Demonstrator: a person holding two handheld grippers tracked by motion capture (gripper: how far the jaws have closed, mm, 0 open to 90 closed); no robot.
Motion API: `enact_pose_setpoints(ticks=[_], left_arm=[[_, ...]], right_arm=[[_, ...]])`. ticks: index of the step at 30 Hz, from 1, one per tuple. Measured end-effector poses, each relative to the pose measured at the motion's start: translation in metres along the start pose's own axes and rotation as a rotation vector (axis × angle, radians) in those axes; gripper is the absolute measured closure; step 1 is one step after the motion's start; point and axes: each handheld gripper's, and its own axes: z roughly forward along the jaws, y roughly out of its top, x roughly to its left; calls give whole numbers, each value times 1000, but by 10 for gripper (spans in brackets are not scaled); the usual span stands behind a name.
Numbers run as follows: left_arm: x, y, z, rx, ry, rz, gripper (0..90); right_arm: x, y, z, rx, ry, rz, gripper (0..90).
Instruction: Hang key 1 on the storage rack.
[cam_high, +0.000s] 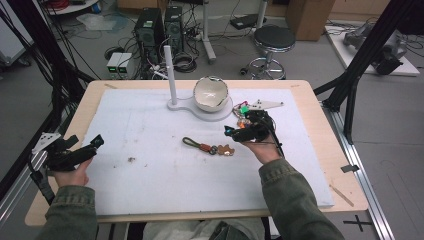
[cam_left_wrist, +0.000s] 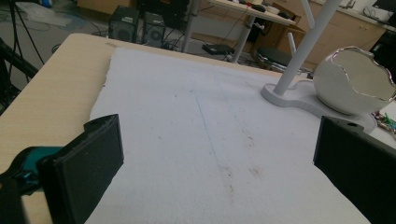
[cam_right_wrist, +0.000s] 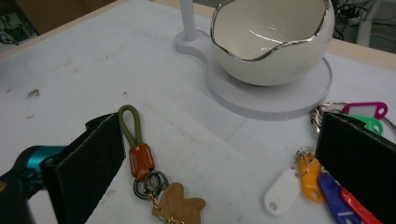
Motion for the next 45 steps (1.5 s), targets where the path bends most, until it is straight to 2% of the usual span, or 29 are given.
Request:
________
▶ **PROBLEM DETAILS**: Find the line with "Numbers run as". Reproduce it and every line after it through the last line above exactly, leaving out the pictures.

▶ **SOLVED PROBLEM**:
Numbers run as follows: left_arm: x, y, z, rx, ry, rz, gripper (0..90); right_arm: x, y, z, rx, ry, rz, gripper (0..90).
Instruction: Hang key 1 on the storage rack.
[cam_high, +0.000s] 
[cam_left_wrist, +0.000s] 
[cam_right_wrist, +0.000s] 
Motion for the next 45 steps (1.5 s), targets where the path bends most, until it is straight to 2% of the usual span, or 29 are given.
Request:

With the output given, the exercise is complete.